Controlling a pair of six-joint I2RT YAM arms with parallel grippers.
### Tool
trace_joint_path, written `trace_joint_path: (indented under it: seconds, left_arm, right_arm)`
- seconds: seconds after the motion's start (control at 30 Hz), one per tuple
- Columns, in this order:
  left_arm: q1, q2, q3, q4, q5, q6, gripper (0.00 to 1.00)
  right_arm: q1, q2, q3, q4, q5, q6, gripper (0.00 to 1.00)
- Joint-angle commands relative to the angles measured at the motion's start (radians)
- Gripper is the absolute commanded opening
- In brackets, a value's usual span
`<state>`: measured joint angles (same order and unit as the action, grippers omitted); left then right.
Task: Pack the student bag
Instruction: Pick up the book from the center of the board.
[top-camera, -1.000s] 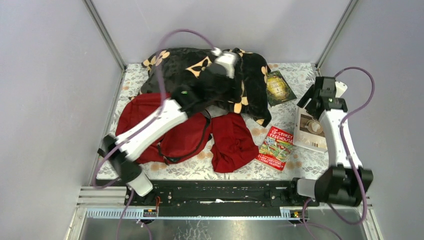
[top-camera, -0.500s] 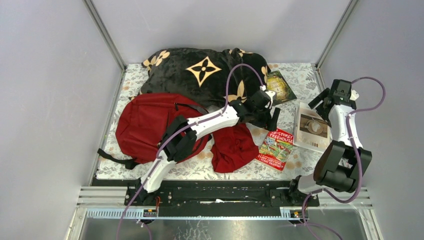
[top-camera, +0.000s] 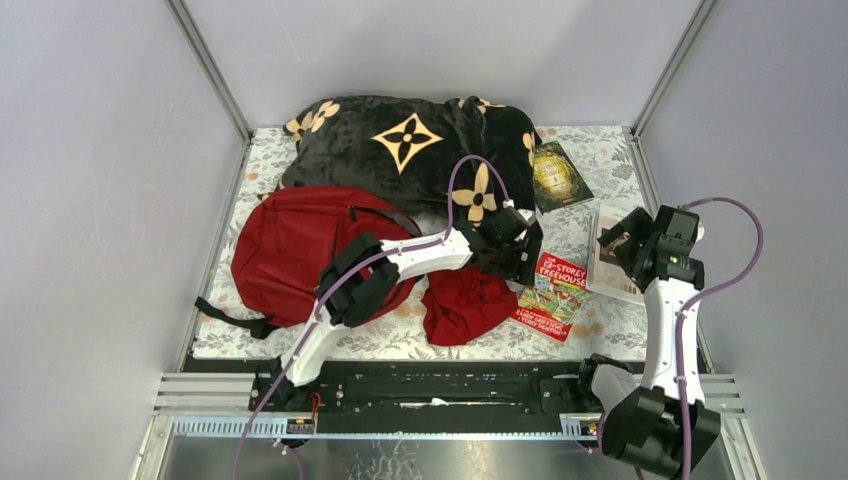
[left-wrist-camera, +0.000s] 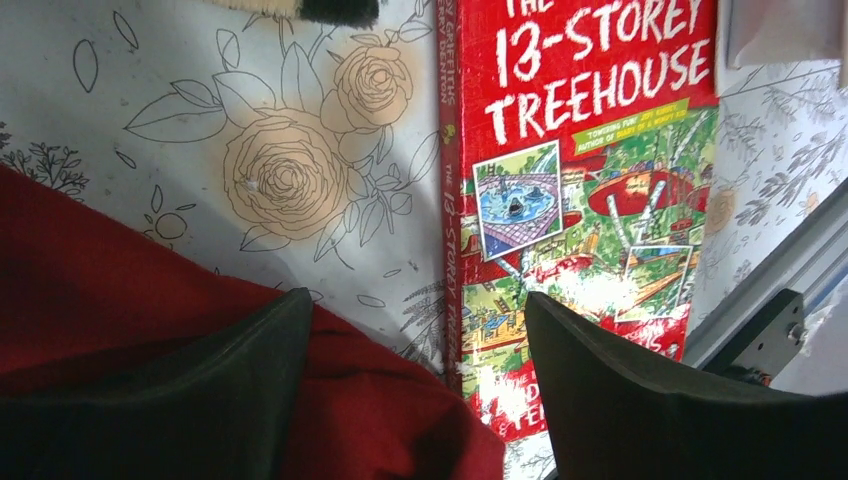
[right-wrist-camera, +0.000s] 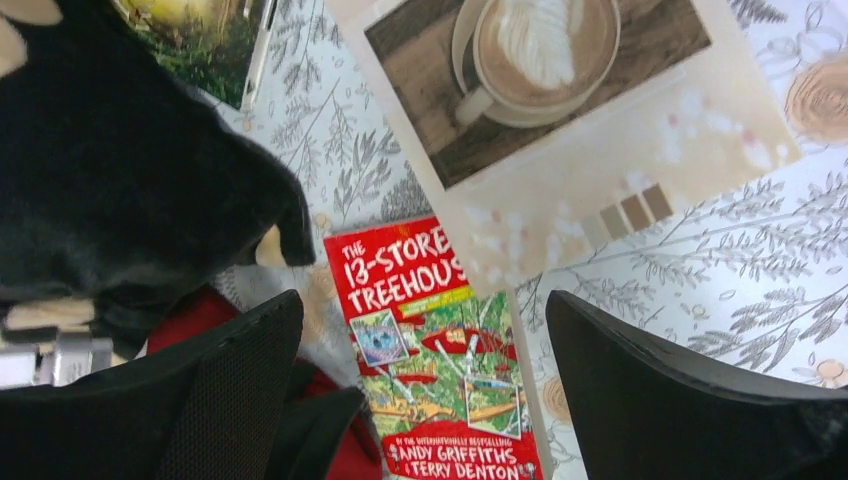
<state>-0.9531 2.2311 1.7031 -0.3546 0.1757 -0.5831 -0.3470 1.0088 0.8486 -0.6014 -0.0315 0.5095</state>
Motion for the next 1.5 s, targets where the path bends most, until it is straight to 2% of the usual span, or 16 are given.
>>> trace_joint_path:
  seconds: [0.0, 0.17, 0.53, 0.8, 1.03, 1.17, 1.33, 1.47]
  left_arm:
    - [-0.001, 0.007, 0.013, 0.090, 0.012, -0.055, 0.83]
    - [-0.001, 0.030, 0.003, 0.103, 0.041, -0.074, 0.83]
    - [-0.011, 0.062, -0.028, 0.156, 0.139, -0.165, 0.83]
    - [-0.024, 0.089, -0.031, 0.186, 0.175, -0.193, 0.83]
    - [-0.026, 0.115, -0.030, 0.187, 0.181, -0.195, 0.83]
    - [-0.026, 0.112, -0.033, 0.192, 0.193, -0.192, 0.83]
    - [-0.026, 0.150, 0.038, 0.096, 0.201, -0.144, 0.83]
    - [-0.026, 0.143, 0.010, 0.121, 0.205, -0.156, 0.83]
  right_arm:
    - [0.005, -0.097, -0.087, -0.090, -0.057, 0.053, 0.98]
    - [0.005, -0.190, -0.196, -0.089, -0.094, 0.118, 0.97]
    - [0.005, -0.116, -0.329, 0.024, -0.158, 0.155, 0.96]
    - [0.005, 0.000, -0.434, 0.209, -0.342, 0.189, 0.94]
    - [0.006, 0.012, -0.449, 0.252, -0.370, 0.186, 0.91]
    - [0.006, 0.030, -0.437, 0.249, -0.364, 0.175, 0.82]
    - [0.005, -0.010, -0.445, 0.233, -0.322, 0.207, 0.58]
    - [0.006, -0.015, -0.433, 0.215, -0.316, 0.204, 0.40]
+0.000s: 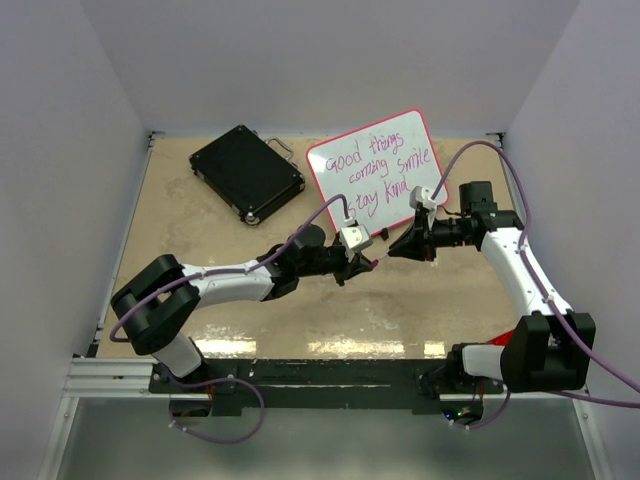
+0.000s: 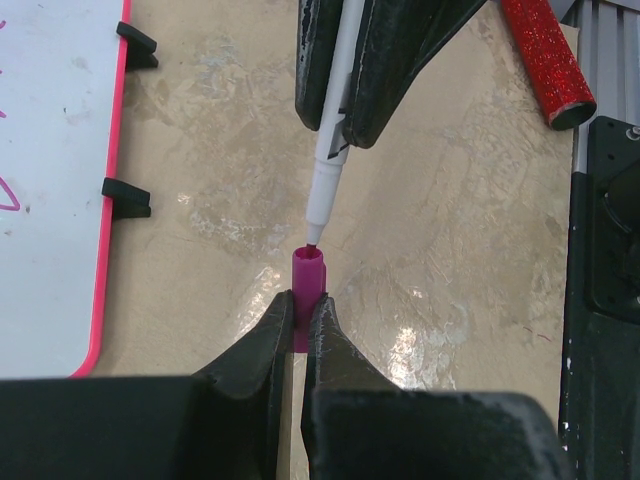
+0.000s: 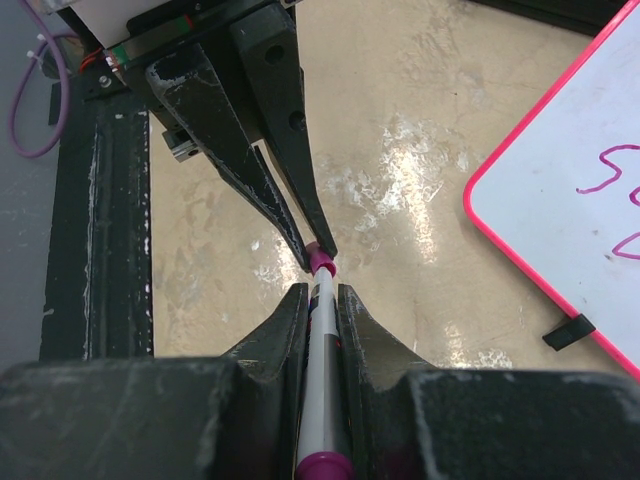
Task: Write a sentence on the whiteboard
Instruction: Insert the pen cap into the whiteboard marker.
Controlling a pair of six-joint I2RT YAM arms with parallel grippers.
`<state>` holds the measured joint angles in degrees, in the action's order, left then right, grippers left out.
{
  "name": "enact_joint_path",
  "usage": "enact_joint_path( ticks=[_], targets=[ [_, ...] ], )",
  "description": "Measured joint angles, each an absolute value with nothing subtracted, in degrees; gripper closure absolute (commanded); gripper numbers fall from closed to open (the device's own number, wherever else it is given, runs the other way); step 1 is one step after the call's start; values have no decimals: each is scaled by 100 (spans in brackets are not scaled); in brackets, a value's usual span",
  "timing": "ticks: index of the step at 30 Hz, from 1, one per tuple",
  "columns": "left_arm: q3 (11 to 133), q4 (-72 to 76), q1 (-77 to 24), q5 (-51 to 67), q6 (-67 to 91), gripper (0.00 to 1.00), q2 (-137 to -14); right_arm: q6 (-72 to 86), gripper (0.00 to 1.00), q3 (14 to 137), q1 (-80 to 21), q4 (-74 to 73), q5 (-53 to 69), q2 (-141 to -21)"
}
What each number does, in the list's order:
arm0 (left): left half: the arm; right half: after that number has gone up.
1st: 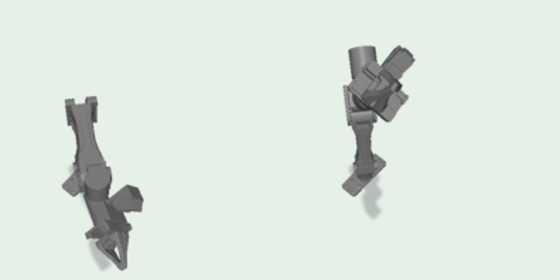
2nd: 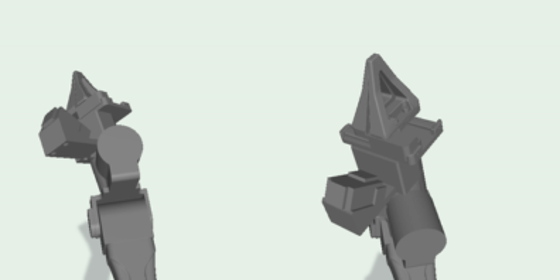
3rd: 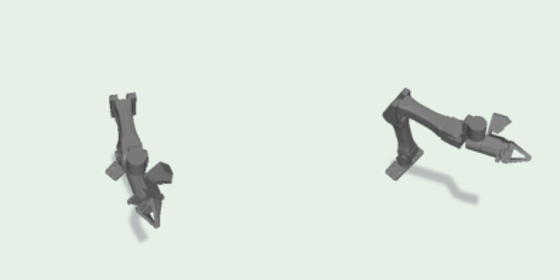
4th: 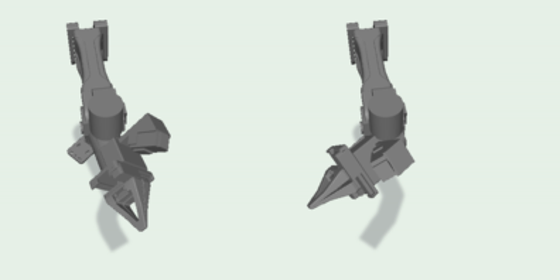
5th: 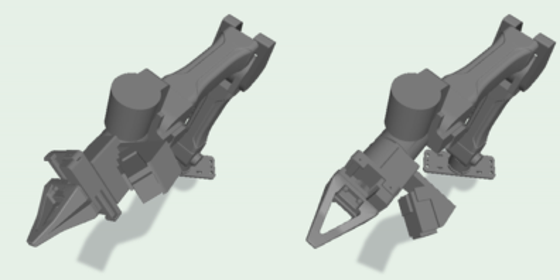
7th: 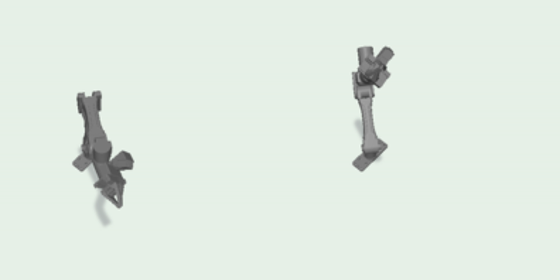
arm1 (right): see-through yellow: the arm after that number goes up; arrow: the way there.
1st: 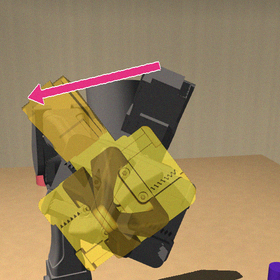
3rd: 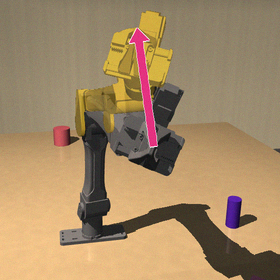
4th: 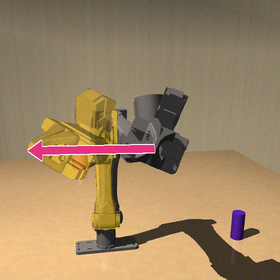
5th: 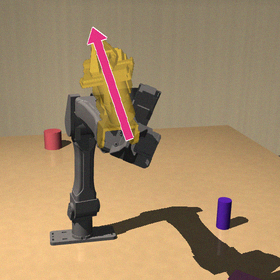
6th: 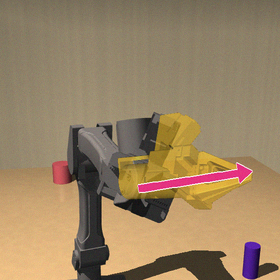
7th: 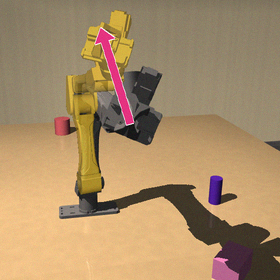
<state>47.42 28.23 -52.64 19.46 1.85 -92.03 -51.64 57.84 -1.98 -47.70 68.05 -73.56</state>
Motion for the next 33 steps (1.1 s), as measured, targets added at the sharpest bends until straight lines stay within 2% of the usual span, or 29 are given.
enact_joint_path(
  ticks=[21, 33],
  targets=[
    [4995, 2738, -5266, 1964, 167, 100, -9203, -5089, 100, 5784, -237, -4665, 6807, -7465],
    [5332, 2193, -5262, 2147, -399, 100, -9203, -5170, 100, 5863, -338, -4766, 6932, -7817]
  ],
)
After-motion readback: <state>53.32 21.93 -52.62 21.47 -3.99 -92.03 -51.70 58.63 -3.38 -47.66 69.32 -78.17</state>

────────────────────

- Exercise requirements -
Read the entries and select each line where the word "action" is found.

- Answer section -
`<state>`: measured joint angles (same order and unit as the action, grippers omitted); left then right.
`<state>` holds the measured joint angles in degrees, in the action's order, left then right, grippers left out.

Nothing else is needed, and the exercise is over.